L'auteur ménage le suspense en retardant au maximum la révélation du fin mot de cette affaire morbide. La narration est plutôt bien menée mais il n'aurait pas fallu retarder plus longtemps le dénouement.
La fin, d'ailleurs, est assez étonnante. Alors que les deux premières parties sont composées de courts chapitres - aux titres parfois très réussis, jouant à l'occasion avec leur contenu -, la troisième et dernière est bâtie différemment avec seulement deux chapitres, bien plus longs. La focalisation quitte alors Sawyer et on a alors le droit à des enchaînements de paragraphes expliquant le pourquoi du comment, tant de ce futur et de l'histoire de la ruée vers Mars - en tirant un trait depuis les premières expéditions maritimes du quinzième siècle - que de l'accident de la mission de MarsUnivers. Si le plaidoyer et la réflexion sur les conquêtes sont intéressantes, elles tombent un peu comme des cheveux sur la soupe en cette fin d'ouvrage de fiction.

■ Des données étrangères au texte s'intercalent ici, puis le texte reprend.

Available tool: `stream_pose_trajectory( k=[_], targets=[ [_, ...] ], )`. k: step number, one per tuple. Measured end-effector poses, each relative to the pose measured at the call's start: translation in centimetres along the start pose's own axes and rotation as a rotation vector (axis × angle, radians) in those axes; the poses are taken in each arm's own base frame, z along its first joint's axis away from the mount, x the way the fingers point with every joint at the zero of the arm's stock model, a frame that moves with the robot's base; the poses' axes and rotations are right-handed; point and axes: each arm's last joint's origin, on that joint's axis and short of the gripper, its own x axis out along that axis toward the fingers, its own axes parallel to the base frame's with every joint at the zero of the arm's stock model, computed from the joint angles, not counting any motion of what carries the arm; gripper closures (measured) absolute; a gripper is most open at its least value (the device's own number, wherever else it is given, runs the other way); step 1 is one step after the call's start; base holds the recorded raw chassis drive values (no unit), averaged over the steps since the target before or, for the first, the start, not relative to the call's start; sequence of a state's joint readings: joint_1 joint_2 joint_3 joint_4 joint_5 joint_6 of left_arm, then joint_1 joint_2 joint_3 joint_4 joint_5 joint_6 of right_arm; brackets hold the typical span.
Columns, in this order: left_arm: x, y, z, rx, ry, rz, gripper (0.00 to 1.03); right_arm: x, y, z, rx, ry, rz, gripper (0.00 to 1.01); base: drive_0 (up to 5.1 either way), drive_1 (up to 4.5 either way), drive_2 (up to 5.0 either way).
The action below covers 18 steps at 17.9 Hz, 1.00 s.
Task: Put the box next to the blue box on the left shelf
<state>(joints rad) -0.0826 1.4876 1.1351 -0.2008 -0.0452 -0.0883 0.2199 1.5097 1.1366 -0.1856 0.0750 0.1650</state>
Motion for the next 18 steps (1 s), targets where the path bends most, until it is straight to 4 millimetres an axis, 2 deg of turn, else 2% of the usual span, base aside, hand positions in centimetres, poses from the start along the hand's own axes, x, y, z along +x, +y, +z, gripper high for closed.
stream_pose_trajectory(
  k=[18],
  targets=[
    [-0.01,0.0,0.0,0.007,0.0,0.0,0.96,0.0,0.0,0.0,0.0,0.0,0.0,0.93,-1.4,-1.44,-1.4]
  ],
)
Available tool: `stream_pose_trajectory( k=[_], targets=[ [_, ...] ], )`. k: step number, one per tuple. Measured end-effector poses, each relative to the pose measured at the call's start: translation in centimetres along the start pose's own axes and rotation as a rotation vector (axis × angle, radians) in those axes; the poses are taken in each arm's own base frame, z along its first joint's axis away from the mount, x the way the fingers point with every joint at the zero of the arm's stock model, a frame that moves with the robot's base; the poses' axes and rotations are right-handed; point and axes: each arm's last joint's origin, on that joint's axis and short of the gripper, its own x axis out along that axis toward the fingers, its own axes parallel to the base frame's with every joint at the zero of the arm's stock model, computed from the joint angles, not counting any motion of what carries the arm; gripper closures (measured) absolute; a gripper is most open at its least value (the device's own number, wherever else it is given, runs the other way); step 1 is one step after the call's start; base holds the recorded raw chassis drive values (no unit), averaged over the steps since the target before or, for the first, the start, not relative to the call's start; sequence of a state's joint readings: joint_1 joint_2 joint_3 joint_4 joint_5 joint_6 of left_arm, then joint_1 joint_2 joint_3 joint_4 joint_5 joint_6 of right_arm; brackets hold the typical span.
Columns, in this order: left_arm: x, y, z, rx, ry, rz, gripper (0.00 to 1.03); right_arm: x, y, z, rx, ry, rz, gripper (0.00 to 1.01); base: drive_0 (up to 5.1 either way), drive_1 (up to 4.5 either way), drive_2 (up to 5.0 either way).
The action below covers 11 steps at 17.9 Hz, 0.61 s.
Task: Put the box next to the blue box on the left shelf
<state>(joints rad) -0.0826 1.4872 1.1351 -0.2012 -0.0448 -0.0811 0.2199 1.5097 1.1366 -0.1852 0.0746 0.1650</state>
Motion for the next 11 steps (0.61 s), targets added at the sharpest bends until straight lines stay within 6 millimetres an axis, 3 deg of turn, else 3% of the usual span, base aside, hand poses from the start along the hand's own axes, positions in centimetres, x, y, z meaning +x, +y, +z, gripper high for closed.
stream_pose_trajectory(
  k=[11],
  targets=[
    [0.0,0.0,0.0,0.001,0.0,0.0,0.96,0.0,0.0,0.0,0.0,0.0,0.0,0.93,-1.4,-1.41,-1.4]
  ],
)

Les incendies permettent sur le fond d'appuyer le message écologique de l'auteur sur la fuite en avant que représenterait une tentative de "nouvelle Terre" sur Mars. Sur la forme, cela lui donne l'occasion de jolies comparaisons et d'effets miroirs entre le paysage de la Californie en proie aux flammes et la planète rouge.

La forme, parlons-en. Gil Bartholeyns déploie une envergure lexicale qui fait osciller certains passages entre l'éloquence et la lourdeur.
L'auteur dispose d'un riche vocabulaire... mais n'est pas capable de féminiser les noms de métier ! Même la poussiéreuse Académie Français a fini par s'y mettre - c'est dire. le faux neutre masculin pullule et c'est assez agaçant.
D'ailleurs le livre ne passerait pas le test de Bechdel (sur le troisième point).

Une lecture ni tout à fait passionnante, ni tout à fait désagréable - malgré un baume archaïque qui parasite.

Merci à Babelio et aux éditions Rivages pour ce livre reçu via la Masse critique.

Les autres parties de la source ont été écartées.